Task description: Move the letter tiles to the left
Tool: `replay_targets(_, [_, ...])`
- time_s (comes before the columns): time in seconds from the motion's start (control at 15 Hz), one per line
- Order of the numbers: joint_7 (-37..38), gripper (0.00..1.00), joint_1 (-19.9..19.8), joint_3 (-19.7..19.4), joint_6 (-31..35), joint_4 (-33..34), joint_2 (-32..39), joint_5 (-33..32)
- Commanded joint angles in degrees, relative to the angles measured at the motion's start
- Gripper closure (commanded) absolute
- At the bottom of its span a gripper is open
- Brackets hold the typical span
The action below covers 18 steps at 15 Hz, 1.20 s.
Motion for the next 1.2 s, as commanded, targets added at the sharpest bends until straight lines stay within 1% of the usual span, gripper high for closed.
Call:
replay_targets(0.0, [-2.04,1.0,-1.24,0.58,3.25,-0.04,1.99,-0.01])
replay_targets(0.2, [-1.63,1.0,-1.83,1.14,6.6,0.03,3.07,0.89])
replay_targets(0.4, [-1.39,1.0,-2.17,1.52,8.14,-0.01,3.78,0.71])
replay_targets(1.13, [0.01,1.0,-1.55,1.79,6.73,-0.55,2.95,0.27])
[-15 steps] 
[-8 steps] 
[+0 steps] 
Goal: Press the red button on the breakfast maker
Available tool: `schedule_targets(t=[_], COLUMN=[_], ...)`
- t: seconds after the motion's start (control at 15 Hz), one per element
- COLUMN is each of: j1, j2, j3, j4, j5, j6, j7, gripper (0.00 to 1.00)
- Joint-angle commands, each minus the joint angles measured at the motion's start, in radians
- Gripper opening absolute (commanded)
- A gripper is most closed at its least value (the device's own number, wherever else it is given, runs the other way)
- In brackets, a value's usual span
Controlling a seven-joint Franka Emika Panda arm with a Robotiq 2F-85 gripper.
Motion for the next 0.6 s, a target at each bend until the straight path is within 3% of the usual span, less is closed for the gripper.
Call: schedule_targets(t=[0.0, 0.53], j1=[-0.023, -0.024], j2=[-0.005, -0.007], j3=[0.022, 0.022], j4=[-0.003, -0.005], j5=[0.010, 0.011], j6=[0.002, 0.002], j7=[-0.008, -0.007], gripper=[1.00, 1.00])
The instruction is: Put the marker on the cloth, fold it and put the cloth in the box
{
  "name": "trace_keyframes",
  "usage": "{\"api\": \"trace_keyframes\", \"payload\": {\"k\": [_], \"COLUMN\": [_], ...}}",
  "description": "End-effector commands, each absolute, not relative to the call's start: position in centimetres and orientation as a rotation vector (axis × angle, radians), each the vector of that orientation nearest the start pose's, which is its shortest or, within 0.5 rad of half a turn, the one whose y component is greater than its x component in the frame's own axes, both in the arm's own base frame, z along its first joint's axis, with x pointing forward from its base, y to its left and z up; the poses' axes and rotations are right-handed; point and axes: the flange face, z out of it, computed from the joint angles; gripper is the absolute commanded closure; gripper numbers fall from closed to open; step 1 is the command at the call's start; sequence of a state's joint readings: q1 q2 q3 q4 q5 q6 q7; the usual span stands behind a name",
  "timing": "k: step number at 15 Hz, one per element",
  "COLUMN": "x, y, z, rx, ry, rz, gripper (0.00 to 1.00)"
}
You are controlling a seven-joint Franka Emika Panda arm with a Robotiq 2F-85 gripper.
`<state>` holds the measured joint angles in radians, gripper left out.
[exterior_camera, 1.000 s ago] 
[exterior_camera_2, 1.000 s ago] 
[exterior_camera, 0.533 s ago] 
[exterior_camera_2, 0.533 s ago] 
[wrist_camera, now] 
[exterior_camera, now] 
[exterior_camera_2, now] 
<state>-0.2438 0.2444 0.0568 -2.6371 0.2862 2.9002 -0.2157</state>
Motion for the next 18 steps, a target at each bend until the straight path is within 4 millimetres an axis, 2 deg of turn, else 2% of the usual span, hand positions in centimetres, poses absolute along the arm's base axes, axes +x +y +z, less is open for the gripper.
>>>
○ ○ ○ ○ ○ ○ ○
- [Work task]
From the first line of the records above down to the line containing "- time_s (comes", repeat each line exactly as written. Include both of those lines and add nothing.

- [Result]
Task description: Move the letter tiles to the left
Tool: `replay_targets(_, [_, ...])`
- time_s (comes before the columns): time in seconds from the motion's start (control at 15 Hz), one per line

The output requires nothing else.